Action item =>
What you return must match the records below exactly, apart from the omitted pictures.

Data extract =>
>>>>

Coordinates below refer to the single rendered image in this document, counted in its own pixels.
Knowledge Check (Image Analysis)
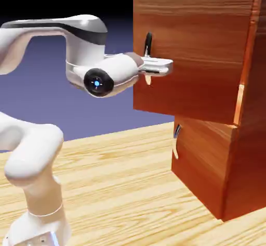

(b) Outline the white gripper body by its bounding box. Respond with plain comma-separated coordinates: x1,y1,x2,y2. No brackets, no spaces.
138,56,174,76

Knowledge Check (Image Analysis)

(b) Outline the dark curved metal handle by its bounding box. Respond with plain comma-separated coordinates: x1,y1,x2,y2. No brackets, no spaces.
143,32,153,86

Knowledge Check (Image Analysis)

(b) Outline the large wooden cabinet door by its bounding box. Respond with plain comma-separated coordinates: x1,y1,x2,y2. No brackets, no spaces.
132,0,256,125

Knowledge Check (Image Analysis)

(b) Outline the small wooden cabinet door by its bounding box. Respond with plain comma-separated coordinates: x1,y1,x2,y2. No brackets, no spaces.
171,115,238,219

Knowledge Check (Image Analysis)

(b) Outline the reddish wooden cabinet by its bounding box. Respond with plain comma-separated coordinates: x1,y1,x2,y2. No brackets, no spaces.
132,0,266,222

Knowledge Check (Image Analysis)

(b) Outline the silver curved metal handle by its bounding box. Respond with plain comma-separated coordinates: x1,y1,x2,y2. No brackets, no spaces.
172,124,182,160

<<<<

Answer box =>
Coordinates below refer to the single rendered image in this document, counted in its own pixels.
Knowledge Check (Image Analysis)

(b) Outline the white gripper body by its bounding box. Respond with plain comma-separated coordinates: x1,y1,x2,y2. No brackets, no spaces.
138,56,174,76

Knowledge Check (Image Analysis)

(b) Outline the dark curved metal handle by its bounding box. Respond with plain comma-separated coordinates: x1,y1,x2,y2. No brackets, no spaces.
143,32,153,86

Knowledge Check (Image Analysis)

(b) Outline the large wooden cabinet door by its bounding box. Respond with plain comma-separated coordinates: x1,y1,x2,y2. No brackets, no spaces.
132,0,256,125

Knowledge Check (Image Analysis)

(b) Outline the small wooden cabinet door by its bounding box. Respond with plain comma-separated coordinates: x1,y1,x2,y2. No brackets, no spaces.
171,115,238,219

Knowledge Check (Image Analysis)

(b) Outline the reddish wooden cabinet by its bounding box. Respond with plain comma-separated coordinates: x1,y1,x2,y2. No brackets, no spaces.
132,0,266,222

Knowledge Check (Image Analysis)

(b) Outline the silver curved metal handle by its bounding box. Respond with plain comma-separated coordinates: x1,y1,x2,y2. No brackets, no spaces.
172,124,182,160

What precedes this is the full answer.